● **Directions**:
Please repeat, exactly as written, the line containing "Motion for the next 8" and every line after it through the end of the records below.

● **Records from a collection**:
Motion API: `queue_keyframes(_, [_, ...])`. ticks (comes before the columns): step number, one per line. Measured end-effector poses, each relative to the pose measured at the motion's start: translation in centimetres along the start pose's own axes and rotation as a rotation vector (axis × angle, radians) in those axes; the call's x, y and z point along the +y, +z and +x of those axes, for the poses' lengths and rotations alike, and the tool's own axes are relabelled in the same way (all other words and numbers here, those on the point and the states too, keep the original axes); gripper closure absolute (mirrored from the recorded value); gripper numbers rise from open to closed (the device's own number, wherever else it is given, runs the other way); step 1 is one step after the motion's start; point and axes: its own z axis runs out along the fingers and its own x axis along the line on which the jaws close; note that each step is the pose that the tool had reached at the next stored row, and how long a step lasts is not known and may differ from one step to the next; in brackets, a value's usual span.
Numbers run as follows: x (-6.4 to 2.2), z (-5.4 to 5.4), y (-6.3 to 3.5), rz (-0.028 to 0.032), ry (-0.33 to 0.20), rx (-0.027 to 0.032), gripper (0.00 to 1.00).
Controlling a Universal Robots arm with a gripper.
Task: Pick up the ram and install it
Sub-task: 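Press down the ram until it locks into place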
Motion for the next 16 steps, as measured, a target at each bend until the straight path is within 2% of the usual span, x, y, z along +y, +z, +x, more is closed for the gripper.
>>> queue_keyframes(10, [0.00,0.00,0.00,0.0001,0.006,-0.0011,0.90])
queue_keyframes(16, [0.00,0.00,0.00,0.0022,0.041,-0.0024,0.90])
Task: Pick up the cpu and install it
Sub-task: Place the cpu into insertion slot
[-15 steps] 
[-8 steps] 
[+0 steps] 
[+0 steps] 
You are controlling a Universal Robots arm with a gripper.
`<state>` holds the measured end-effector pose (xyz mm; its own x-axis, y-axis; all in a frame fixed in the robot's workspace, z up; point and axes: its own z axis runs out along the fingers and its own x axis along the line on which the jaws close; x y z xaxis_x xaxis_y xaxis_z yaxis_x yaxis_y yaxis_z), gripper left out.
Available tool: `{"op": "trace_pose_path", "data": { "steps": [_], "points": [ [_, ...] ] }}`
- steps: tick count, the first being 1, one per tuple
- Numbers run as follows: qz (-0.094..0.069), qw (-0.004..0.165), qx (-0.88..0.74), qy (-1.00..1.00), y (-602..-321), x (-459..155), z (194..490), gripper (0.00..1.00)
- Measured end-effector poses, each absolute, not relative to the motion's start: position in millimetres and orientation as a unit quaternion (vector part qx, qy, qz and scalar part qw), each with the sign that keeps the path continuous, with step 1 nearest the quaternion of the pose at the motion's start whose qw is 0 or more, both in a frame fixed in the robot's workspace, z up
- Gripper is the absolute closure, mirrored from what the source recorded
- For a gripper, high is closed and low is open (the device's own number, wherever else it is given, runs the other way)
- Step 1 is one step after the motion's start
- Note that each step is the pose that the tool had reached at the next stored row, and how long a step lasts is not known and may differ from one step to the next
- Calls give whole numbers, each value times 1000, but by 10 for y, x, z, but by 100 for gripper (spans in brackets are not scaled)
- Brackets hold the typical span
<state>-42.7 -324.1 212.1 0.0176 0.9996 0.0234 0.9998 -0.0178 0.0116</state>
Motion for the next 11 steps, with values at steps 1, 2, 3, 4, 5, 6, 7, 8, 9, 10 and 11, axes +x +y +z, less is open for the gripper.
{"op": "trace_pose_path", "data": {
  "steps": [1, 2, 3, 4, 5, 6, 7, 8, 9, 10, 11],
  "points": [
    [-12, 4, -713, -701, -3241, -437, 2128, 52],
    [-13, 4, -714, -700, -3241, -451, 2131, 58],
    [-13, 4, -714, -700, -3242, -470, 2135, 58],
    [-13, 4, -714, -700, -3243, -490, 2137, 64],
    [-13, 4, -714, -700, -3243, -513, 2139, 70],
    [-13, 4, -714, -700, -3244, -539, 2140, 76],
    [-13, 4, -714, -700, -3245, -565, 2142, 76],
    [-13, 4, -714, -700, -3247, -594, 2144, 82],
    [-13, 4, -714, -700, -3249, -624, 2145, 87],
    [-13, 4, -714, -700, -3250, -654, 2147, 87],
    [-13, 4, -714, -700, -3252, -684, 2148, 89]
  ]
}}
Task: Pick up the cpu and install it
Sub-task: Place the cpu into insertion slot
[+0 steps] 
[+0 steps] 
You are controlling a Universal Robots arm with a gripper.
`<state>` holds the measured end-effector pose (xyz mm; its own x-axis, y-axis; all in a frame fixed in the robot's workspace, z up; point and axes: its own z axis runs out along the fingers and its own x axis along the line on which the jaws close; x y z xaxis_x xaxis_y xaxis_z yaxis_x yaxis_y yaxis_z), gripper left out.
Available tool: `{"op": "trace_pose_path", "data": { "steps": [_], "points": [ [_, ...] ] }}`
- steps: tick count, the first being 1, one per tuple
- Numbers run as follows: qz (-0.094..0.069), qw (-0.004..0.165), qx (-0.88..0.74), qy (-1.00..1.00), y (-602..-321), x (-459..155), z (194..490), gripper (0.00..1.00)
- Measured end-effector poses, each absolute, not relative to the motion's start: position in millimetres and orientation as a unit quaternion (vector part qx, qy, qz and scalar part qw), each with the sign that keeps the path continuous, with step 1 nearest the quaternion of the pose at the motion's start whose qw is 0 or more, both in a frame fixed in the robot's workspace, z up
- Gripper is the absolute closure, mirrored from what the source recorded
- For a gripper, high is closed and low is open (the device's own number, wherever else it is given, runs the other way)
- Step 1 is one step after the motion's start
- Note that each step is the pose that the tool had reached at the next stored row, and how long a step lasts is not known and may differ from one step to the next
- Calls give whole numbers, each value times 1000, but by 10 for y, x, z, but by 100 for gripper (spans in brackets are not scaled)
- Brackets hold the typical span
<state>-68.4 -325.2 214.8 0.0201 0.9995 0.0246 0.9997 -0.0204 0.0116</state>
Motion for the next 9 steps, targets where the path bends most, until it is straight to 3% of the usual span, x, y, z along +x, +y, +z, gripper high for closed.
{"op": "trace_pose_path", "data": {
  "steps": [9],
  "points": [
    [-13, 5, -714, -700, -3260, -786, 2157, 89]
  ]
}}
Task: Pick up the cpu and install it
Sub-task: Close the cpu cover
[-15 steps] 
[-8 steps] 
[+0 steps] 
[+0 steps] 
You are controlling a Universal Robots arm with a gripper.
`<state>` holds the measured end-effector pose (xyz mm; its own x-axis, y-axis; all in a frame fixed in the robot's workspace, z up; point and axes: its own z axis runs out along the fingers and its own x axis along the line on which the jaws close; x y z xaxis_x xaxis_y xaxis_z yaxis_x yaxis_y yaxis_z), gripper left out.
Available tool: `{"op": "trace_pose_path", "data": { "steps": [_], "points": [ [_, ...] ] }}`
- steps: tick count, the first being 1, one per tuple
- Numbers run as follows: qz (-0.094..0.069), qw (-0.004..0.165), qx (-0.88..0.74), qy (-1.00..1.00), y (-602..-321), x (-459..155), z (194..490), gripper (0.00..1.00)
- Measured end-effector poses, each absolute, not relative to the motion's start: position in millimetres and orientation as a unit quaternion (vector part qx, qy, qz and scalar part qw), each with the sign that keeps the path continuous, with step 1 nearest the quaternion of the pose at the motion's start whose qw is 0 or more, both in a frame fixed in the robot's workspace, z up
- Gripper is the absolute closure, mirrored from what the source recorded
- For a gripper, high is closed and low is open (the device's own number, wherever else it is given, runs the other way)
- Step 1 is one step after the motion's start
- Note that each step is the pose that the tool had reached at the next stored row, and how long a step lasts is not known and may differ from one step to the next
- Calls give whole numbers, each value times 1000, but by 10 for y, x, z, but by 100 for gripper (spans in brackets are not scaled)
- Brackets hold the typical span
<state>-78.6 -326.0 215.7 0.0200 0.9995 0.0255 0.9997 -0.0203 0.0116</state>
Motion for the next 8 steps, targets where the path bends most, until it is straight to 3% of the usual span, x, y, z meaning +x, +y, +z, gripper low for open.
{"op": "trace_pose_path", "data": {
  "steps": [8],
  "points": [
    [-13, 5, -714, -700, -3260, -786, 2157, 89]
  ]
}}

● **Task output**:
Motion for the next 8 steps, targets where the path bends most, until it is straight to 3% of the usual span, x, y, z meaning +x, +y, +z, gripper low for open.
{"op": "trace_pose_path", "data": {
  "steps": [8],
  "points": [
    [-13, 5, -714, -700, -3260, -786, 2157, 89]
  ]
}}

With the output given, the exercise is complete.